【ソウル=桜井紀雄】米韓両軍は3日、韓国での大規模合同軍事演習「フリーダムシールド(自由の盾)」を13~23日の11日間実施すると発表した。米韓と北朝鮮の対話ムードの中、2018年4月を最後に中止された合同野外機動訓練「フォールイーグル」以上に規模を拡大した機動訓練「ウォリアーシールド(戦士の盾)FTX」も行う。
米韓両空軍は3日、米戦略爆撃機B1Bを動員した合同訓練も行った。北朝鮮は2月、米韓演習に先立ち、「前例のない強力な対応」を警告しており、弾道ミサイル発射など、軍事的な対抗措置に出る可能性がある。朝鮮半島を巡る緊張が一層高まりそうだ。
米韓両軍の当局者は「北朝鮮の核・ミサイルの高度化など、変化する脅威と安全保障環境を反映したシナリオを基に、対応能力をさらに強化する」と説明した。韓国の聯合ニュースは、米空母が参加する訓練や日米韓による北朝鮮のミサイル発射を想定した共同訓練も行うと伝えた。

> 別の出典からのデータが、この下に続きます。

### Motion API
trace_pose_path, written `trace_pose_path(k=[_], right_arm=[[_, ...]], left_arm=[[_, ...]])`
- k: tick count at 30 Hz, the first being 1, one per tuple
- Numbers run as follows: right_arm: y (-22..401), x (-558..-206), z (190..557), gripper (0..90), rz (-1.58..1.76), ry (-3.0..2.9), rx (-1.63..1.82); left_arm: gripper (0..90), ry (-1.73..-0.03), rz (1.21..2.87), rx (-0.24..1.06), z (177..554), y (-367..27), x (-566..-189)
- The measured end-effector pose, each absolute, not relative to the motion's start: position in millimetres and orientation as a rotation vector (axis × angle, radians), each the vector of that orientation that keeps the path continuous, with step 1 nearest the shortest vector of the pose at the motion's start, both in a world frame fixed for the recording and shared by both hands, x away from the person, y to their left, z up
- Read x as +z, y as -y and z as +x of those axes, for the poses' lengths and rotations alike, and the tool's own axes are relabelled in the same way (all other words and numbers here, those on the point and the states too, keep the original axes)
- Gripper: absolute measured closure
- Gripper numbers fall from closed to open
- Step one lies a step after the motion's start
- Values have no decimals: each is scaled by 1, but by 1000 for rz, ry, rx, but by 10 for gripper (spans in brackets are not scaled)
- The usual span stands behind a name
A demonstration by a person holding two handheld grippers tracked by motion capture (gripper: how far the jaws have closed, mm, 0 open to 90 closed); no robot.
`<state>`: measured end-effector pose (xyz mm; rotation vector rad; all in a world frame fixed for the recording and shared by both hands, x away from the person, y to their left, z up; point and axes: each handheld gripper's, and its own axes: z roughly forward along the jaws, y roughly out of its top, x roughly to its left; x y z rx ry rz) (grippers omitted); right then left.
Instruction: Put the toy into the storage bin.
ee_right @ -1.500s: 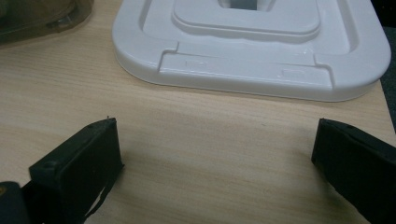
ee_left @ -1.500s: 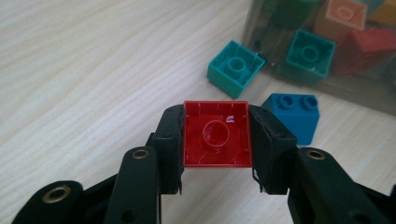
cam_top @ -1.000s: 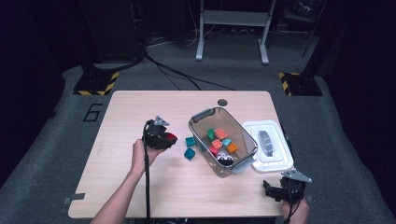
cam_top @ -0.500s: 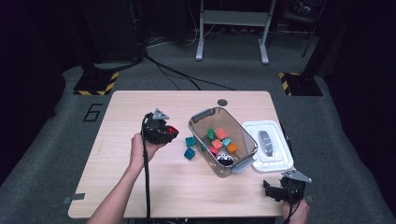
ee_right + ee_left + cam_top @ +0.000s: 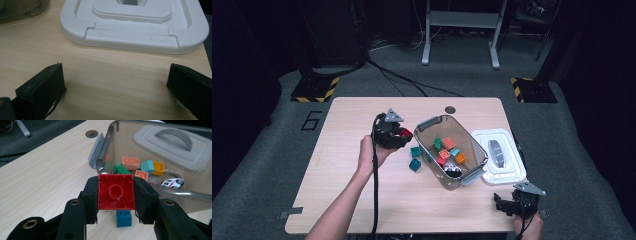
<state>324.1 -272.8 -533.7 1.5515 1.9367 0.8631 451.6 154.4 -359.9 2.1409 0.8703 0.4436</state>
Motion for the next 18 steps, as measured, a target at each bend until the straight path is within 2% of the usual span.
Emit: trace_pose_path(k=[18], right_arm=[[273, -534, 324, 7, 1551, -1938, 863]], left_arm=[[594, -728, 2214, 377, 450, -97, -355]])
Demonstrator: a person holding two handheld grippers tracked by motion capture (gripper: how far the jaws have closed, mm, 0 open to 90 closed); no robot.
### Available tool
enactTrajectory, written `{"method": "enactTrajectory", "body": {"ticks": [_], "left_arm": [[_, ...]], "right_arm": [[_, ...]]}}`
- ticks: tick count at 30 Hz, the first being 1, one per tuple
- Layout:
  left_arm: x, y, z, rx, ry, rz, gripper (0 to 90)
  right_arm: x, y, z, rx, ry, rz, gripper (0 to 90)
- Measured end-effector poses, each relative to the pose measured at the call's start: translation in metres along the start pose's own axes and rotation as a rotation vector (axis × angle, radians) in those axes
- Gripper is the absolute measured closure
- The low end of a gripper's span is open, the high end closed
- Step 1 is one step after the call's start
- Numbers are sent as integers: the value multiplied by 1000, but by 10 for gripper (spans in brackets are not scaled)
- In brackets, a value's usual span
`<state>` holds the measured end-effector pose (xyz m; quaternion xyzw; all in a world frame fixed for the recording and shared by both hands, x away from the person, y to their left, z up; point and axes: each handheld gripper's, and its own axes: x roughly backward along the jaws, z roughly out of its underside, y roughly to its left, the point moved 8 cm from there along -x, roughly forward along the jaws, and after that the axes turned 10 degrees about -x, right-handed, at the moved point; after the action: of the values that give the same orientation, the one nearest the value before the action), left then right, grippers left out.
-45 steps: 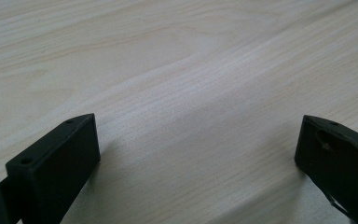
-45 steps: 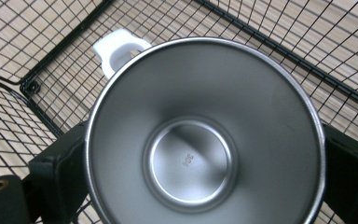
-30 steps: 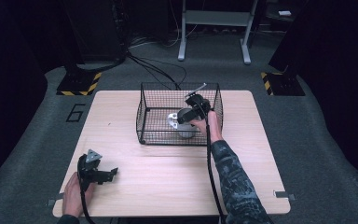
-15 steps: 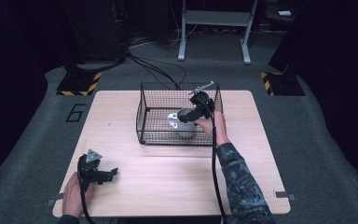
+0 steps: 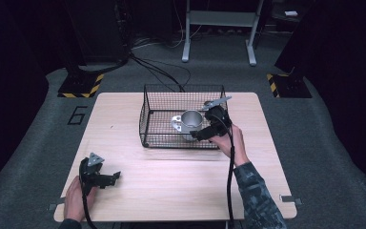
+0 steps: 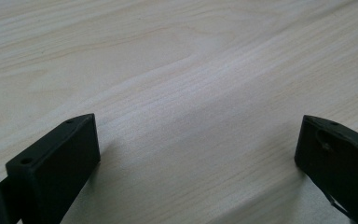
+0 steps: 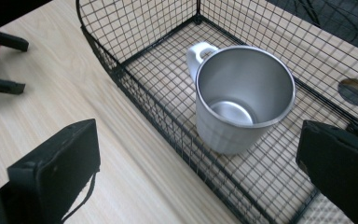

韓国軍は、米韓の特殊部隊の合同訓練「チークナイフ」を金承謙(キム・スンギョム)合同参謀本部議長が2月末に視察したことも明らかにした。攻撃力の高さから「空の戦艦」の異名を持つ米軍のAC130J攻撃機が訓練に初投入された。北朝鮮の金正恩(ジョンウン)朝鮮労働党総書記の指揮部を奇襲する「斬首作戦」も訓練に含まれるとされる。
斬首作戦に対する北朝鮮の反発が強く、訓練は主に非公開で行われてきた。米韓が異例の公開で北朝鮮への圧力を強めた形だ。